Input data |
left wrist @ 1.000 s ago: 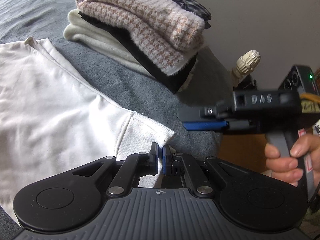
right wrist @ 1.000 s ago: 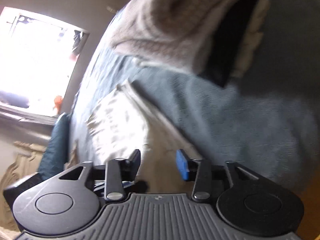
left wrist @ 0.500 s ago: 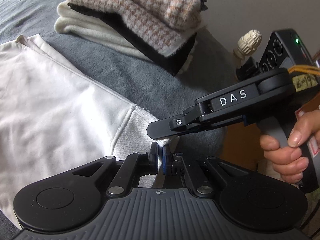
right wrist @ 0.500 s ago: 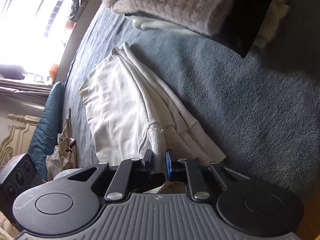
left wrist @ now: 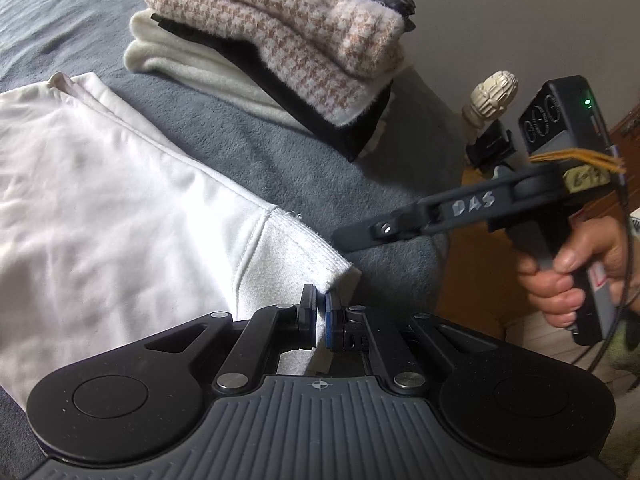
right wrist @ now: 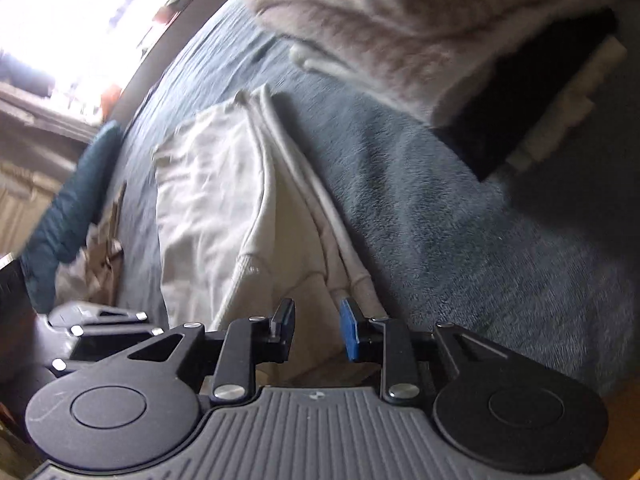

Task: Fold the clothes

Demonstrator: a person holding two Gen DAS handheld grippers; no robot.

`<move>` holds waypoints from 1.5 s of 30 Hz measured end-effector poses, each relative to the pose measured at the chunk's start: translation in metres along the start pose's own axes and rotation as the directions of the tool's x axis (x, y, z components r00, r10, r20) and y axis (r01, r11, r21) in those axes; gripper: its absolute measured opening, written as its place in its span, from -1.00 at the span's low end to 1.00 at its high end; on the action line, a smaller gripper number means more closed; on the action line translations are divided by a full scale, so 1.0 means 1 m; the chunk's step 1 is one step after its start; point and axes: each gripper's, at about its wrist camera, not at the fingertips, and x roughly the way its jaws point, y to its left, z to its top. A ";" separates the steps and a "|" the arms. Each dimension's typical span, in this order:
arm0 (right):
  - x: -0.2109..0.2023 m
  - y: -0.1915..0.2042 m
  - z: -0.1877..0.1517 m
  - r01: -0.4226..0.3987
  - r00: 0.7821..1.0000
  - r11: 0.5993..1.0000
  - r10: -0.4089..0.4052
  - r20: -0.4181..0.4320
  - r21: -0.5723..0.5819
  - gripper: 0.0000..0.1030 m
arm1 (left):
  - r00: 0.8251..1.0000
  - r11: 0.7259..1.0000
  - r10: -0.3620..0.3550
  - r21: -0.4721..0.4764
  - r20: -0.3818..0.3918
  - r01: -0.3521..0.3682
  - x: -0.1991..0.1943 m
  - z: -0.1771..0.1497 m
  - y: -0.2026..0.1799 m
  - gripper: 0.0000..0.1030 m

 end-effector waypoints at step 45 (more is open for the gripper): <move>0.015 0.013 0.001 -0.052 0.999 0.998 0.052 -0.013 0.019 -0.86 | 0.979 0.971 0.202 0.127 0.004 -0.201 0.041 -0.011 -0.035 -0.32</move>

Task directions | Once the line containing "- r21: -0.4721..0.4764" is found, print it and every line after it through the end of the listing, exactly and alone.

Answer to the exercise |
  - r21: -0.4721..0.4764
  - r20: -0.3818..0.3918
  - r01: -0.3521..0.3682
  - x: -0.1991..0.1943 m
  - z: -0.1771..0.1497 m
  - y: -0.2026..0.1799 m
  - gripper: 0.0000..0.1030 m

 end-effector waypoints at step 45 (more is open for the gripper): <move>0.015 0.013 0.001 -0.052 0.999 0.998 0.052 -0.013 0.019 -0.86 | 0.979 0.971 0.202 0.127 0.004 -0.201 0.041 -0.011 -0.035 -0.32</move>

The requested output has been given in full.